Karagöz sanatkârlarının davet edildikleri düğünler ve özel gösteriler gibi cemiyetlerden başka sanatlarını icra ettikleri başlıca mekânlar kahvehaneler olmuştur. İstanbul halkının karagöze yoğun ilgi gösterdiği dönem ise ramazan ayıdır. Ramazan gecelerinde teravih namazından sonra mahalle kahvehanelerinde yapılan gösteriler başta çocuklar olmak üzere İstanbulluların eğlendiği, hoşça vakit geçirdiği zamanlar olarak, dinî bir vecibeyi yerine getirmenin yanında İstanbullulara meşru çerçevede dünyevi güzellikleri tatma imkânı da sunmuştur.

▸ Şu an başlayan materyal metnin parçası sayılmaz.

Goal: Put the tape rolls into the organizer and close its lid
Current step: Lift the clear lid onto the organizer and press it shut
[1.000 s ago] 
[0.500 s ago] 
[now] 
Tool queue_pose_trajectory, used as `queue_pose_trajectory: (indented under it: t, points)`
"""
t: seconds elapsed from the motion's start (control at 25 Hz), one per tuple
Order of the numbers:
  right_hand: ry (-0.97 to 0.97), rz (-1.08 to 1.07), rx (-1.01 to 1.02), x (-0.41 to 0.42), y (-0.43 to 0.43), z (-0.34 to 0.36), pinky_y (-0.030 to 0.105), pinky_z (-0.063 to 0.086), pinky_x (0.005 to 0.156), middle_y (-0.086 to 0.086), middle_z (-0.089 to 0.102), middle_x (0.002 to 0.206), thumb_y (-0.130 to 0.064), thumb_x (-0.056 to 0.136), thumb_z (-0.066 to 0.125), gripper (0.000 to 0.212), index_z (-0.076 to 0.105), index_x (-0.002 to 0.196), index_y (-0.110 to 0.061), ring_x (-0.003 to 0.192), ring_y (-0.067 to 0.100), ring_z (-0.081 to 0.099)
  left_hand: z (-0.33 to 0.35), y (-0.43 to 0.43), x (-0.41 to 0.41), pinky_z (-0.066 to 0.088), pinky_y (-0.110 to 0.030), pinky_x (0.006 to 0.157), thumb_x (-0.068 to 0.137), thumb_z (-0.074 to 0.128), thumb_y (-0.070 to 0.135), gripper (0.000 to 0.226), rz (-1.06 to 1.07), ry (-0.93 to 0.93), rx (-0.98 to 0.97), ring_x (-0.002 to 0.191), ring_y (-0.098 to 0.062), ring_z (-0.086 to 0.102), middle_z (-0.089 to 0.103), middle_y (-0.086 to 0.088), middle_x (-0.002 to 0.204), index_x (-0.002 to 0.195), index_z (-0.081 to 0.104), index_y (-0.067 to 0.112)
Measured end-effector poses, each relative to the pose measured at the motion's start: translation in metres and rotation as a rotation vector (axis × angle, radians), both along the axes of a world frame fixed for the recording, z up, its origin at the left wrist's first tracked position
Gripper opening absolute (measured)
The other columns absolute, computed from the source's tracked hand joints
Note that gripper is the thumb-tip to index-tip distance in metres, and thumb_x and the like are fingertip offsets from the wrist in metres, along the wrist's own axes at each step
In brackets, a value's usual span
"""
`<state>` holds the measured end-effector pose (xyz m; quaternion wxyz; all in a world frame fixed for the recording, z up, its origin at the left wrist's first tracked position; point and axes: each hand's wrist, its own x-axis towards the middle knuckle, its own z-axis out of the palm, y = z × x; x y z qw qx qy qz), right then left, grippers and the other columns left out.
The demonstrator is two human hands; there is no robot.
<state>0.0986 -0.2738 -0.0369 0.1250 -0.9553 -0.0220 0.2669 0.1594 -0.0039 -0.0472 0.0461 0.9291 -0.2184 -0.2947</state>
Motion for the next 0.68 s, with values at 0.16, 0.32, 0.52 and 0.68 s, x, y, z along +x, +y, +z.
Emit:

Tahtakale’de Kadı Hanı’nda, Baltacı Hanı karşısında, Balkapanı Caddesi’nde ve Galata’da bulunan kahvehaneler, Mısır Çarşısı civarı ve Beyazıt’ta bulunan Simkeşhane, karagöz oynatanların toplandıkları belli başlı mekânlardır. Özel gösteri için karagözcü arayanlar bu mekânlara gelir, pazarlık yapılır, anlaşma sağlandıktan sonra gün ve yer tayin edilirdi. Üzerinde mutabık kalınan günde karagöz sanatçısı yardakçılarının yani gelecekte karagöz oynatacak olan yardımcılarının taşıdıkları oyun takımlarıyla gösteri yapacağı yere gelir, perdeyi kurar oyuna başlardı.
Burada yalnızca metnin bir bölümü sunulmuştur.